Figures S1–S3 represent the Taylor diagram for all six different rainfall stations with 2-, 3- and 5-input combinations of GA-ANFIS, PSO-ANFIS and GRNN models. From the Taylor diagrams, it may be inferred that for a 2-input combination, GA-ANFIS and PSO-ANFIS models for the Osian rainfall station show better performance by comparing against correlation coefficient, RMSD and Standard deviation. For the 3-input combination, the GA-ANFIS model for the Jodhpur and Shergarh rainfall stations depicts better performance results. Moreover, for the 5-input combination, the GA-ANFIS model for the Shergarh rainfall stations shows better performance results against comparing the different parameters of the Taylor diagram. The higher the correlation and the lesser the NRMSE values, the better the result.

Violin plots are also like box plots, but they are more informative than box plots. The violin plot is a single representation that combines the box plot and density trace (or smoothed histogram) in a synergistic way to reveal dataset (Hintze & Nelson 1998). The violin plots provide a better indication of the shape of the distribution by showing the existence of clusters in the data. The tip of the violin plot at the top represents the maximum data value, the bottom tip represents the minimum data value and it shows the indication of how much data have been accumulated at each point.
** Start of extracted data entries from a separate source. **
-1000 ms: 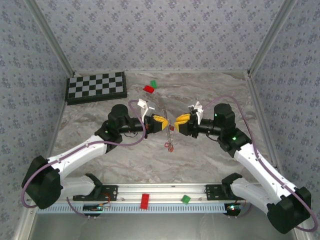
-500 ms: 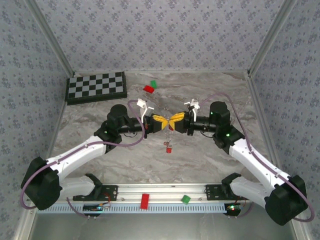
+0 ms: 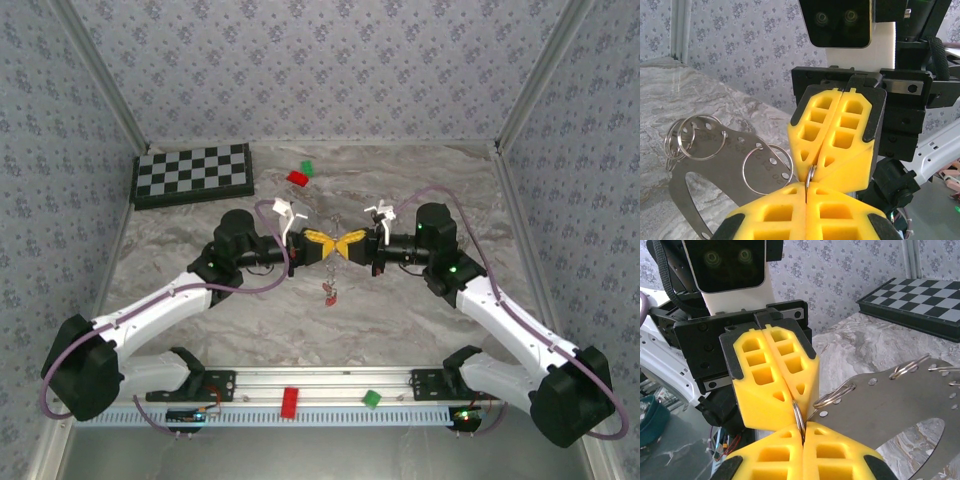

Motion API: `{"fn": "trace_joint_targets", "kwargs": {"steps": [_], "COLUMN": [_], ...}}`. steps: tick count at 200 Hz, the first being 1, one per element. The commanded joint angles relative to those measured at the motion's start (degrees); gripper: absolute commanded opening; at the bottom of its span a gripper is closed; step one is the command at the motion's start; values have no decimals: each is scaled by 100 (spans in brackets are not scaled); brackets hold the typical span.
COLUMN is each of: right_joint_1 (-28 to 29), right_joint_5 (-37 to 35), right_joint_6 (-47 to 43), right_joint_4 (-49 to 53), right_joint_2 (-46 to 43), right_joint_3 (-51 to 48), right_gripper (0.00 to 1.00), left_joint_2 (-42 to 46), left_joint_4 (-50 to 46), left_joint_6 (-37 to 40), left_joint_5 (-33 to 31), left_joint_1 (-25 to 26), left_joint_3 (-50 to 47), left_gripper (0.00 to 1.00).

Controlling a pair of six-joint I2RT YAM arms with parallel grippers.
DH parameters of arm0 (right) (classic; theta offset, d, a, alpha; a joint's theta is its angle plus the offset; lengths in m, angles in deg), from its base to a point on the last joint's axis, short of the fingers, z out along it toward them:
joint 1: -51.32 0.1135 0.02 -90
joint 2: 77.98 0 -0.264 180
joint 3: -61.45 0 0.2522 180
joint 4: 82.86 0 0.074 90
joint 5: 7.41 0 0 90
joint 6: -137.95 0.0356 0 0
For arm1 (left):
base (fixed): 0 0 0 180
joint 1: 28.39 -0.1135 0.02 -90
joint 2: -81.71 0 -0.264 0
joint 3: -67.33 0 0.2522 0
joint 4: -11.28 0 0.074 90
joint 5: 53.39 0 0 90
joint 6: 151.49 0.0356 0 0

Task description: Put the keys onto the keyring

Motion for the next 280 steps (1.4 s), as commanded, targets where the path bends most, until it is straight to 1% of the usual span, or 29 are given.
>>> {"fn": "trace_joint_targets", "kwargs": {"steps": [1,6,11,16,33,75,106,127,132,148,197,246,280], "right_joint_1": [30,22,14,-1,-48,-58,1,36,54,121,311,410,467], "right_joint_5": [83,97,120,138,222,-38,-314,-494,-554,-688,-850,-833,-842], "right_joint_6": [-431,-558,-687,-802,-1214,-2144,-2428,-2747,-2825,-3058,-3310,-3402,-3429], "right_joint_4": [702,885,1065,1258,1940,3716,4414,5166,5334,5777,6170,6247,6278], "right_joint_2": [-95,-94,-93,-85,-13,290,592,918,1007,1264,1677,1771,1801], "right_joint_3": [250,309,378,450,760,1611,2155,2561,2822,3173,3679,3803,3847], "right_gripper": [0,0,0,0,0,0,0,0,0,0,0,0,0], "left_joint_2": [142,134,132,124,99,77,70,88,89,73,-24,-71,-188], "left_joint_4": [160,96,31,-24,-220,-547,-753,-841,-840,-812,-890,-971,-1053], "left_joint_6": [103,143,183,226,386,649,859,937,938,946,1004,1076,1101], "left_joint_5": [135,145,162,173,243,365,522,526,525,551,647,632,747], "left_joint_1": [54,55,56,46,26,-80,-147,-189,-198,-218,-237,-234,-236], "left_joint_3": [112,132,150,168,228,294,352,357,349,348,401,434,496], "left_gripper": [0,4,10,15,22,26,27,27,27,27,27,27,27]}}
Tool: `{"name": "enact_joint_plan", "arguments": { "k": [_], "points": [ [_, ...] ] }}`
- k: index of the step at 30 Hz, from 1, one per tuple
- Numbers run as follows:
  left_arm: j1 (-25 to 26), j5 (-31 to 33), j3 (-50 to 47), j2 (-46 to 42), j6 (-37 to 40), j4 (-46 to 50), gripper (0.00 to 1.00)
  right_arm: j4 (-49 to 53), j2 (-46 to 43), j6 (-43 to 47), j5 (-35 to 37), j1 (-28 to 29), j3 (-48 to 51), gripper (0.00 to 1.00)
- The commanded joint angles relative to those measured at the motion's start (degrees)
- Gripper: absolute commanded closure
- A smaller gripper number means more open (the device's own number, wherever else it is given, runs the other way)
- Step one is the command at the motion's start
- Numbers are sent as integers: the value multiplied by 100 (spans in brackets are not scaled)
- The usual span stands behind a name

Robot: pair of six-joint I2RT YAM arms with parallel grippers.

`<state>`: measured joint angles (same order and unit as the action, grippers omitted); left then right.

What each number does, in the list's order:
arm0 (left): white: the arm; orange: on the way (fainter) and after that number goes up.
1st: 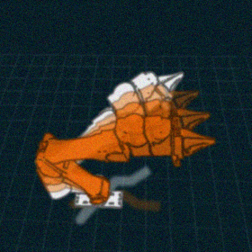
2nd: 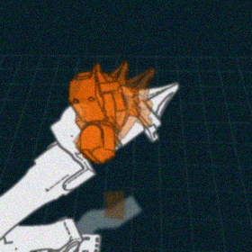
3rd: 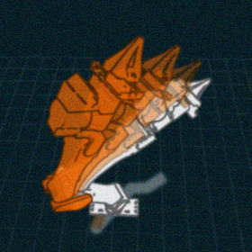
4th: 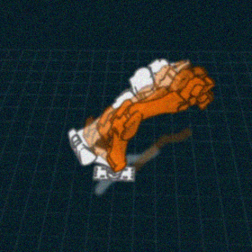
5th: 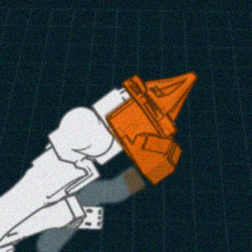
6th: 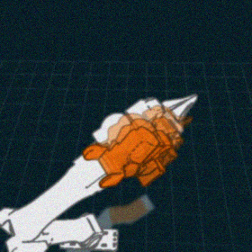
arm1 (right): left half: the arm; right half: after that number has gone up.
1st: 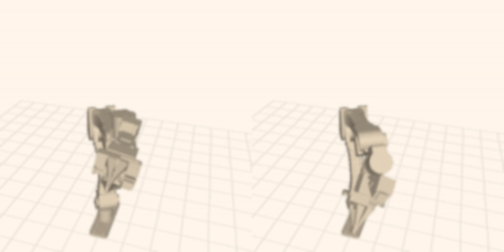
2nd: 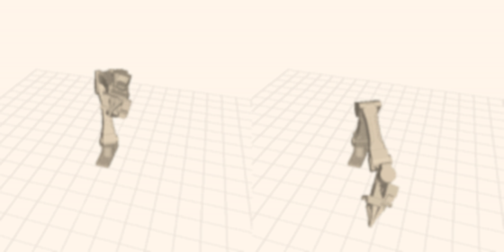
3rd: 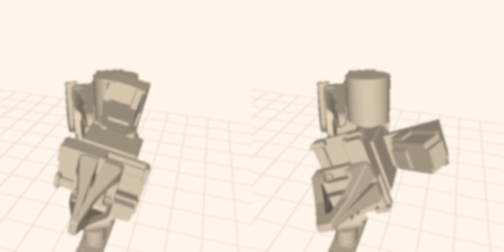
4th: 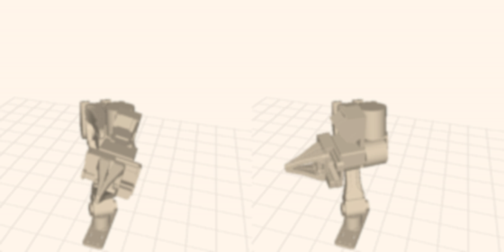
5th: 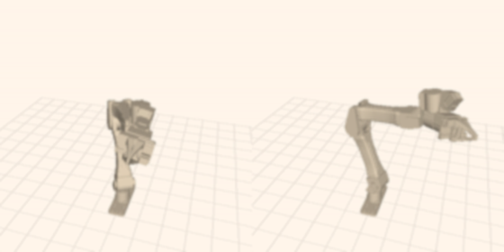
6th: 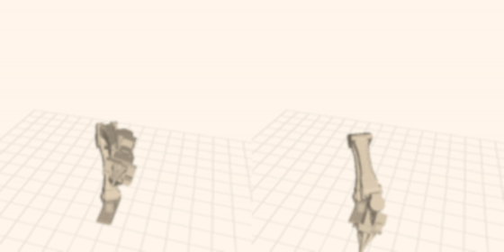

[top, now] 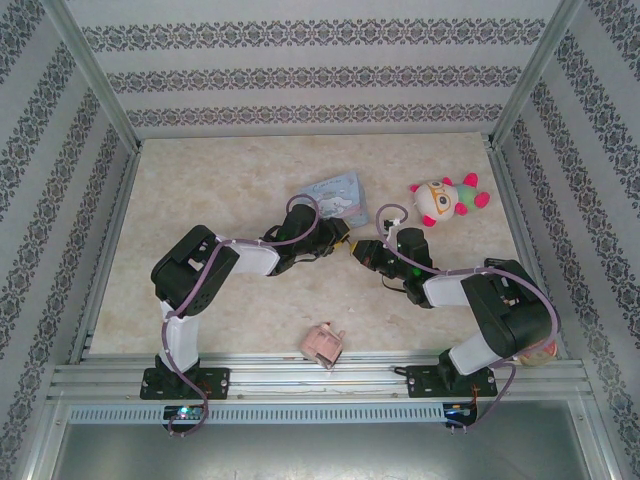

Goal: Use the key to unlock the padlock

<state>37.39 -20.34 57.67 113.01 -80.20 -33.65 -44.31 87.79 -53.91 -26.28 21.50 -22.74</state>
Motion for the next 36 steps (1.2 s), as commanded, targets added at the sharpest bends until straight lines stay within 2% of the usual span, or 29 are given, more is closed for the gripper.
{"name": "enact_joint_plan", "arguments": {
  "k": [1, 12, 17, 24, 31, 36],
  "points": [
    [154, -615, 20, 107, -198, 365, 80, -376, 49, -209, 106, -66, -190, 100],
    [155, -690, 55, 46, -128, 515, 81, -481, 520, -198, -424, -338, -522, 100],
    [155, -704, 58, 46, -118, 515, 81, -978, 766, -136, -991, -357, -824, 100],
    [155, -764, 83, 72, -82, 478, 81, -976, 642, 383, -1642, -392, -1033, 100],
    [155, -714, 101, 37, -81, 496, 81, -180, 149, 523, -818, -394, -627, 100],
    [155, -684, 109, 81, -177, 546, 81, -280, 107, 241, -446, -379, -191, 100]
  ]
}}
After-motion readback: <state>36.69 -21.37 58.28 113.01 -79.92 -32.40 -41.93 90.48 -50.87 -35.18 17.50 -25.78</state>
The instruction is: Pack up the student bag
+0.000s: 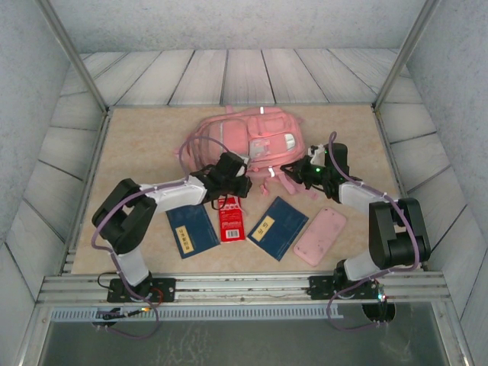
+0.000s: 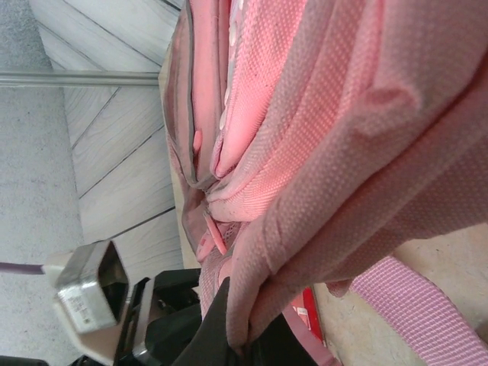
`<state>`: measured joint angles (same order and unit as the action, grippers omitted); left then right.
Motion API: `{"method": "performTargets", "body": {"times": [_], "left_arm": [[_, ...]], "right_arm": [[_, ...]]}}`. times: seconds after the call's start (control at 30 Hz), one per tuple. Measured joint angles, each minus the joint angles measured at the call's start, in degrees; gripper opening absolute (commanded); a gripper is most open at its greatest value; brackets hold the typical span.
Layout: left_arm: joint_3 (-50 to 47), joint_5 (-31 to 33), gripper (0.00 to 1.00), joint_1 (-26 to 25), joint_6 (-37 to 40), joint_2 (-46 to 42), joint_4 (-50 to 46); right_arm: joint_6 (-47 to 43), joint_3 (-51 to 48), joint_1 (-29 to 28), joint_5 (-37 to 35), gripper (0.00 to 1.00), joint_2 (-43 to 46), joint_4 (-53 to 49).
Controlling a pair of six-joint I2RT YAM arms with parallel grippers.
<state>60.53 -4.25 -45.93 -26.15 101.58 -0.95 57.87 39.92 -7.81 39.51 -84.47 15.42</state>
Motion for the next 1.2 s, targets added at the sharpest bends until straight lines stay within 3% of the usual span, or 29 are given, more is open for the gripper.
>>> {"method": "performTargets", "body": {"times": [0.43,1.03,1.2], "left_arm": [[1.16,5.07,0.23,0.02,-2.38,0.24,-0.87],[-1.44,3.02,0.00,1.75,-1.44,-2.97,0.81],[-3.65,0.83,0.00,2.91,0.17,-5.01,1.09]], "right_arm": [[0.76,0.00,-0.44,0.07,0.00,1.22,0.46],[1.92,0.00,-0.76,0.33,0.00,1.22,1.60],[1.53,0.00,-0.98,0.20,0.00,1.22,1.38]]}}
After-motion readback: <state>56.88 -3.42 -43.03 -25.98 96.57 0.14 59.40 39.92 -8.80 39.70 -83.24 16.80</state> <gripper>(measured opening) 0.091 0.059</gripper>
## SUMMARY AND CONCLUSIONS

The present study utilized IMD precipitation data from 1964 to 2013 to evaluate the prediction of monthly EDI. Jodhpur being an arid region, the case for forecasting drought using the EDI is relevant. In this study, soft computing techniques like GA-ANFIS, PSO-ANFIS and GRNN have been developed to forecast the EDI drought index in Jodhpur, Rajasthan, India, for six rainfall stations. The outcomes of the monthly EDI evaluation were compared amongst 2-, 3- and 5-input combinations used for developing machine learning algorithms. Based on the PACF analysis of the EDI dataset, the input combination was suggested. To depict the different input combinations, various performance evaluation figures such as scatter plots, Taylor diagrams and violin plots were used. GA-ANFIS, PSO-ANFIS and GRNN were used to compute or forecast the EDI for input combinations of 2, 3 and 5. The study compares the various models and finds that the GA-ANFIS and PSO-ANFIS models which are hybrid machine learning algorithms perform better than the GRNN model. The hybrid machine learning algorithms, GA-ANFIS and PSO-ANFIS can produce drought forecasts with a high prediction accuracy. The research can be extended upon by employing several drought indices as a quantifiable parameter for drought predictions utilizing a variety of machine learning approaches. In addition, raw precipitation, air temperature and large atmospheric circulation indices such as El Nino/La Nina Southern Oscillation (ENSO), Pacific Decadal Oscillation (PDO), etc., could be used as inputs to assess whether using such inputs could increase the performance of machine learning models.

## DATA AVAILABILITY STATEMENT

Data cannot be shared openly but are available on request from authors.

## CONFLICT OF INTEREST

The authors declare there is no conflict.